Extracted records

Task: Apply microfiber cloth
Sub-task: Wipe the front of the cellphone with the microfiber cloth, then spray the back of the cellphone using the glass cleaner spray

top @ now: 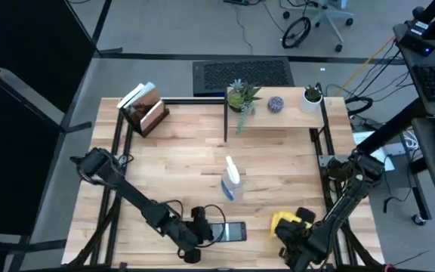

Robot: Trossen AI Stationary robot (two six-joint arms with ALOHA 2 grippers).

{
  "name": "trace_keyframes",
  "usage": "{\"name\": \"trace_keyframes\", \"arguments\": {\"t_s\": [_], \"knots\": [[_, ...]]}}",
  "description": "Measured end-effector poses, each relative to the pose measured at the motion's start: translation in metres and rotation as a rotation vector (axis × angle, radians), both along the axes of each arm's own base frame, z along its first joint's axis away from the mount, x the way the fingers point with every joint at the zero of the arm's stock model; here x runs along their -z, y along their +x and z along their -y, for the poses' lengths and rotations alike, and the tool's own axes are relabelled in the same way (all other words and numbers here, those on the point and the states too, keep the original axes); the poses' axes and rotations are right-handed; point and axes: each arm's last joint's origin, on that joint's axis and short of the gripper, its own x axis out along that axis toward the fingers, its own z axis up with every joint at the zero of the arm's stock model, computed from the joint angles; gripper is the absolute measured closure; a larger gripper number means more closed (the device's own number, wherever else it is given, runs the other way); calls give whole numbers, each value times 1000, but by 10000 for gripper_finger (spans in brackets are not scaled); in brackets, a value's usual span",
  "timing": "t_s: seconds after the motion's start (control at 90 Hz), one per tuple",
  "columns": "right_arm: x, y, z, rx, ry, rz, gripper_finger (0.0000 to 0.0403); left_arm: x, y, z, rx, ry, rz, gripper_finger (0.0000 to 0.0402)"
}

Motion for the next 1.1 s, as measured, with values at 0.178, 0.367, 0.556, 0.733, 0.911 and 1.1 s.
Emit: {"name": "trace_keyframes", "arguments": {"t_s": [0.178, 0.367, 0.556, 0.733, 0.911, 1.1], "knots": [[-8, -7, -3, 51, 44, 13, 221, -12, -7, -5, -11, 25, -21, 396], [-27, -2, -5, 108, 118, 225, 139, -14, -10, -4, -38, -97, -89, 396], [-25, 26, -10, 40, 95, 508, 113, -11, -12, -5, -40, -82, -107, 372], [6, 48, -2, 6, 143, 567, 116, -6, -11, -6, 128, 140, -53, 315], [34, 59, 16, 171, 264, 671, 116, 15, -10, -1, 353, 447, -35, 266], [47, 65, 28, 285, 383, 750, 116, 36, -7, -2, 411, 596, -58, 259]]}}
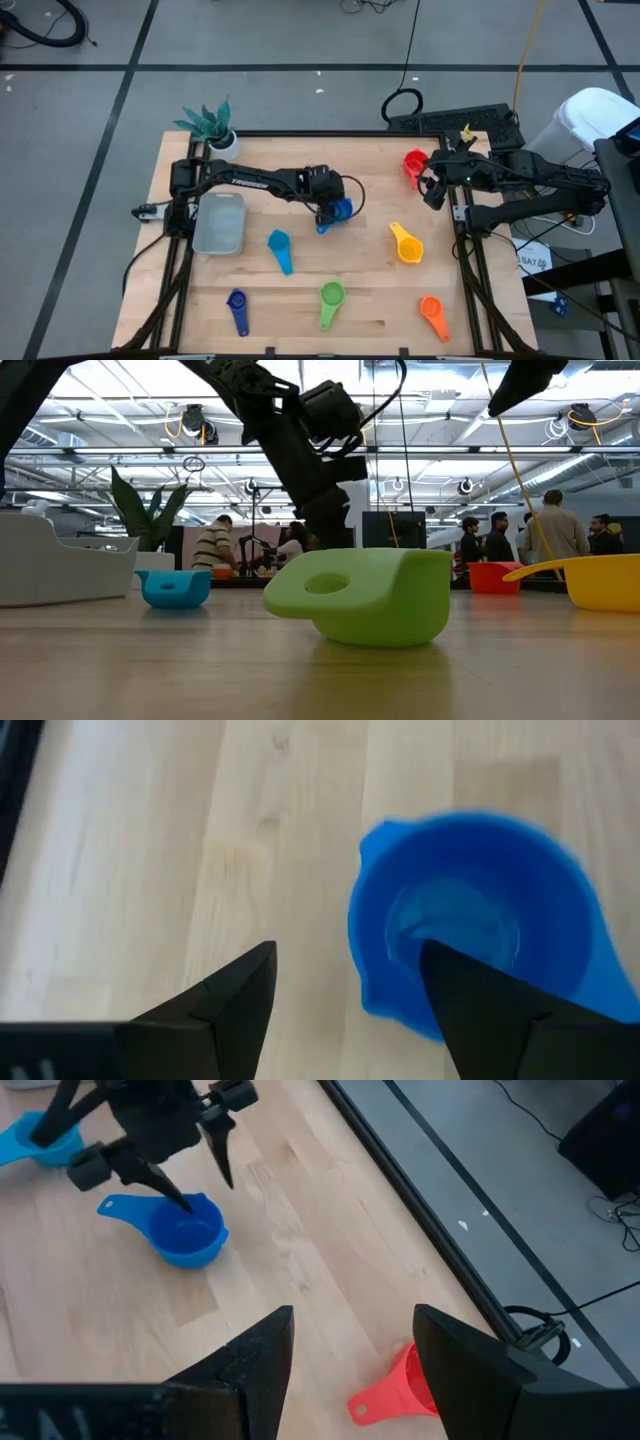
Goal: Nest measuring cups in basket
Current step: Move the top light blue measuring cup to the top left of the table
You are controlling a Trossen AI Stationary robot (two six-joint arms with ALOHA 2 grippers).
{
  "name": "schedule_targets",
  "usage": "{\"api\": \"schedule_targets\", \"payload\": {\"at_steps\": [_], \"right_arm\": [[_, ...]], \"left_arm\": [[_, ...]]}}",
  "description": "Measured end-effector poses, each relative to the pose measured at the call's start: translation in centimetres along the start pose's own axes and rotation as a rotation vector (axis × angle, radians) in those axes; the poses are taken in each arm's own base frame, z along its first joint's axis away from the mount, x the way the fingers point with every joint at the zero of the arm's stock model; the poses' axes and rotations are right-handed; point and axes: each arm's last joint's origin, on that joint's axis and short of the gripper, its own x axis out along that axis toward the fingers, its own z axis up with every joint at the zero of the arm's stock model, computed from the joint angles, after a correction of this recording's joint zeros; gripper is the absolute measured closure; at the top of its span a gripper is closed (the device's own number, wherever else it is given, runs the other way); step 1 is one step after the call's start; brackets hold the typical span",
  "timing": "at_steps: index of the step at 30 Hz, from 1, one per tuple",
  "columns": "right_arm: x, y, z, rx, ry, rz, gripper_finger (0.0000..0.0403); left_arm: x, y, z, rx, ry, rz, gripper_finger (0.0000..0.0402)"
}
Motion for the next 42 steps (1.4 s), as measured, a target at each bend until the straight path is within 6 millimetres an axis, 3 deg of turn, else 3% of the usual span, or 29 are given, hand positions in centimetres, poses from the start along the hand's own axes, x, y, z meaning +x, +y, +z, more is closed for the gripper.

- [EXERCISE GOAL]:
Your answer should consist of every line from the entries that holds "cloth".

- [RESPONSE AREA]:
Task: Apply microfiber cloth
Sub-task: Wipe the front of the cellphone with the microfiber cloth, then spray the back of the cellphone using the glass cleaner spray

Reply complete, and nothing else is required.